> _YOUR TASK_
A single number is the expected answer: the count of lines in the listing that hold the word "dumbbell".

⟨

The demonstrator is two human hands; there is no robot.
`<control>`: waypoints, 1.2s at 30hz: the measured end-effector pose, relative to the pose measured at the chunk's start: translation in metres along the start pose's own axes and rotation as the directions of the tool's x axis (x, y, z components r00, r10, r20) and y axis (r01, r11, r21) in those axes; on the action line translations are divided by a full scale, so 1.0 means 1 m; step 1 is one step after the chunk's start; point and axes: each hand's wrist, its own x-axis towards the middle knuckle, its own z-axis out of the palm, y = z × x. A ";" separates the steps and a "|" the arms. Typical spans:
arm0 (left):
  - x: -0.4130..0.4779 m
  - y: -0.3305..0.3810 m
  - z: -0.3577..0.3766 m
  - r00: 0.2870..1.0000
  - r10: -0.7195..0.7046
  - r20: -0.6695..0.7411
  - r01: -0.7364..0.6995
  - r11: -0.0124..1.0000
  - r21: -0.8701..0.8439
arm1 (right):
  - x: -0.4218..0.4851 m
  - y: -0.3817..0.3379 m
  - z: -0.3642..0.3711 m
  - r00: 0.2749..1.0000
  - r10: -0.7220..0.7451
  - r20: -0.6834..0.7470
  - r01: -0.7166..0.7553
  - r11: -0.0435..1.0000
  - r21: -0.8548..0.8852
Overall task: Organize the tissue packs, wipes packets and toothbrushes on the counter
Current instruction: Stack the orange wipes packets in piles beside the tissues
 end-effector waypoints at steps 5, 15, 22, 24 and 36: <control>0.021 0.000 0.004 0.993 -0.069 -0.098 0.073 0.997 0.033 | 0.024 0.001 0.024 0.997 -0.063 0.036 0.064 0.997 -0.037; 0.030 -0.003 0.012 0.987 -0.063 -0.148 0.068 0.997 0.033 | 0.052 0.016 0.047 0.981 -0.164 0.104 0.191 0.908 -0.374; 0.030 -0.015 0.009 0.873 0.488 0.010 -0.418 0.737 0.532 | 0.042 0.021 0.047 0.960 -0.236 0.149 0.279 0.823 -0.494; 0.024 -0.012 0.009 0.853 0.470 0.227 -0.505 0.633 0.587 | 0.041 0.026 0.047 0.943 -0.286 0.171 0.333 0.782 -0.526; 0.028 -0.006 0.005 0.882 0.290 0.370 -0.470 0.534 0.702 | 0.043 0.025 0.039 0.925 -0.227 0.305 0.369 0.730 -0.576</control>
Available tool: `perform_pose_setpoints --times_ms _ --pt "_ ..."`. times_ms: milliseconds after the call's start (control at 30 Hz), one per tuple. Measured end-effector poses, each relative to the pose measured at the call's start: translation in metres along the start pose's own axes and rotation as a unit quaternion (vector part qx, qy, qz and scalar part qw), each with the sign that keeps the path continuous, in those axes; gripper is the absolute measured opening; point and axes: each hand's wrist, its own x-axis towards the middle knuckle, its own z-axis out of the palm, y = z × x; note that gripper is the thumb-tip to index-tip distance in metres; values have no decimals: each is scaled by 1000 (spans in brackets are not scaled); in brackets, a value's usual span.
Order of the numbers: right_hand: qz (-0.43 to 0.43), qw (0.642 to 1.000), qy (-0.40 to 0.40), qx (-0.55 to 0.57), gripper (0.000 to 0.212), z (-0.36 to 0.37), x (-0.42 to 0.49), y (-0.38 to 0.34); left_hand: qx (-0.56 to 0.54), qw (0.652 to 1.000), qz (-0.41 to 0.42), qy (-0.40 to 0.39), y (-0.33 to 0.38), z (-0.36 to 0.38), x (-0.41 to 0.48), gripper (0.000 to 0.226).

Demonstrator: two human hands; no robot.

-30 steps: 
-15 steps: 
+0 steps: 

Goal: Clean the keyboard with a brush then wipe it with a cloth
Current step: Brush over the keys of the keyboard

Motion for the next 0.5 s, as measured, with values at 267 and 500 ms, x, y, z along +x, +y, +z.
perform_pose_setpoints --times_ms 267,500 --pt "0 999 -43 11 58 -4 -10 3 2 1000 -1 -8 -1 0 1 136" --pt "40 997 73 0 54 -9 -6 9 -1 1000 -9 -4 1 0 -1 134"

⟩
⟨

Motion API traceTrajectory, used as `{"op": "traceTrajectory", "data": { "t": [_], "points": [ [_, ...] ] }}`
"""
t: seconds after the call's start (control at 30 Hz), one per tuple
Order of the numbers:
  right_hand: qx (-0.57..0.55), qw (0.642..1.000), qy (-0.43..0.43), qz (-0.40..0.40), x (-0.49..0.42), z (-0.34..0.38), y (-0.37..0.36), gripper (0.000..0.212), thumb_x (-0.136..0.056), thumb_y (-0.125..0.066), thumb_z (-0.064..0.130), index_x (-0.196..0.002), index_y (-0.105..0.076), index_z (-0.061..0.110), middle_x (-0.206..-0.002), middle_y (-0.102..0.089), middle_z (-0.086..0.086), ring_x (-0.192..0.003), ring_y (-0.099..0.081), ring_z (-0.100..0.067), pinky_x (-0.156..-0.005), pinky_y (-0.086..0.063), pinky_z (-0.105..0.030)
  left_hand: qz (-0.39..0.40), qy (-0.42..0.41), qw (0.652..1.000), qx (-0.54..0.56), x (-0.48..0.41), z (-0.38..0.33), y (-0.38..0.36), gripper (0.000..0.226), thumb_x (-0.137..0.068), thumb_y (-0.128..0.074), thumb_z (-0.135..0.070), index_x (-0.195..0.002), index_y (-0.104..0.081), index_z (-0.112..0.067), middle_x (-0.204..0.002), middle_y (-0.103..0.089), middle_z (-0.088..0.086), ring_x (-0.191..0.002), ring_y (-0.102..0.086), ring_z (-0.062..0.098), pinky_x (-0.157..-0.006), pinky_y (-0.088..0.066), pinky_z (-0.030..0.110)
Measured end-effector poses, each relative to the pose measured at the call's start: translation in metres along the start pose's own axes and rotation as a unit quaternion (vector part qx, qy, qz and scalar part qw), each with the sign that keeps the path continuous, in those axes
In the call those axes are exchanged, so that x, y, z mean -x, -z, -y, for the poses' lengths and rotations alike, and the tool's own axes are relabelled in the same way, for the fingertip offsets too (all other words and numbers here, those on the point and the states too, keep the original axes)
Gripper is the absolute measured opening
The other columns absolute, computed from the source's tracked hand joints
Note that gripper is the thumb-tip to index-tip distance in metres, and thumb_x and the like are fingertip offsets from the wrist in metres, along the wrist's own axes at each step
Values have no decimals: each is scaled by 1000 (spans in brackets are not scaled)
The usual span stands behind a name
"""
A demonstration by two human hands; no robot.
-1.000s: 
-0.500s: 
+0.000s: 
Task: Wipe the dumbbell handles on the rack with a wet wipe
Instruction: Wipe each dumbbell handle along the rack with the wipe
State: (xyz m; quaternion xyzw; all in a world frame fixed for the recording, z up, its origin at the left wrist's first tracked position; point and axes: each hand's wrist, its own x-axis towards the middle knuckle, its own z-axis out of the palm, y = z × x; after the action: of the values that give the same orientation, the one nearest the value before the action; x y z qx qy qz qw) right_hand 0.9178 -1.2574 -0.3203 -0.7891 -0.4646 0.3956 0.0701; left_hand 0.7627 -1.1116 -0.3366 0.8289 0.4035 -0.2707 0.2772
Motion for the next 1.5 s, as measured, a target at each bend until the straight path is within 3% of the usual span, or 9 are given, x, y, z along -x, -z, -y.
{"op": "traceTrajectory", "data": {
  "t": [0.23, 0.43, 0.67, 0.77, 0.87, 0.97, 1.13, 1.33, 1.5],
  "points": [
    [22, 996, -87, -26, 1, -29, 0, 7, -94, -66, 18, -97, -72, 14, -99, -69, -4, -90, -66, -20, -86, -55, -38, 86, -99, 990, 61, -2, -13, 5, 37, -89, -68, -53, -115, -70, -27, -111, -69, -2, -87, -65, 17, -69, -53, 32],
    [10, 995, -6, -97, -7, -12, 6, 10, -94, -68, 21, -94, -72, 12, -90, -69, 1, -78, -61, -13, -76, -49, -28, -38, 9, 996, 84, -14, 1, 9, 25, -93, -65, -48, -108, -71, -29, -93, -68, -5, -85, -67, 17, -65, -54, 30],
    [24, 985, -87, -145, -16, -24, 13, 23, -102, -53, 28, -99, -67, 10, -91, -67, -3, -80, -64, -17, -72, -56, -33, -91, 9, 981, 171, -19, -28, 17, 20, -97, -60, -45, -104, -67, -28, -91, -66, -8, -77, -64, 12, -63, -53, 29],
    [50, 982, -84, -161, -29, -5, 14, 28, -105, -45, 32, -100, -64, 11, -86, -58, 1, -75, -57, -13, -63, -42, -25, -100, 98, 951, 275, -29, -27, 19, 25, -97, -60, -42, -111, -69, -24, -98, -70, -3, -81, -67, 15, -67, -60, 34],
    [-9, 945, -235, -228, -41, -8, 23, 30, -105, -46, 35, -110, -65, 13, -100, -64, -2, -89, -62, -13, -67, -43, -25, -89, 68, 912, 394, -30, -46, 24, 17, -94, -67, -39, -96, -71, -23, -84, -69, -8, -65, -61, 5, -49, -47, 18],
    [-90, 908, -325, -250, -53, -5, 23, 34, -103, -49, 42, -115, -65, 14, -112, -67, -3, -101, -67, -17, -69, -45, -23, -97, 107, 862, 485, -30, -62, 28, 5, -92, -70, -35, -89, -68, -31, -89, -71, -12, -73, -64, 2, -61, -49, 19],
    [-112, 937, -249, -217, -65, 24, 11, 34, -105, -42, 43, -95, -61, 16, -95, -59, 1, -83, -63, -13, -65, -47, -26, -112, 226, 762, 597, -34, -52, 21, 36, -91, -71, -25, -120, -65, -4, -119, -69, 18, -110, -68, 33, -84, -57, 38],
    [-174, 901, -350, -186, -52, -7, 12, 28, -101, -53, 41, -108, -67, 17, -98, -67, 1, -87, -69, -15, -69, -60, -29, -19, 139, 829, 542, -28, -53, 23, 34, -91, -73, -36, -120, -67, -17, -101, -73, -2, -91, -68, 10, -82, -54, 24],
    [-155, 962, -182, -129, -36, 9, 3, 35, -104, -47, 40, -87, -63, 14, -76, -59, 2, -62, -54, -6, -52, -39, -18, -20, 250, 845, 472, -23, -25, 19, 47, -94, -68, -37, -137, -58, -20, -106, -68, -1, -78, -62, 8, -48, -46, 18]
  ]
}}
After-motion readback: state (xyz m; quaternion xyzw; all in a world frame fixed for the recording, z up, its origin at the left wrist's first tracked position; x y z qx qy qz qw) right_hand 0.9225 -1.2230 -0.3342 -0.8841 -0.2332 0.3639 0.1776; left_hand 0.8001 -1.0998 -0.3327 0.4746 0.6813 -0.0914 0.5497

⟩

> _TASK RESULT_
2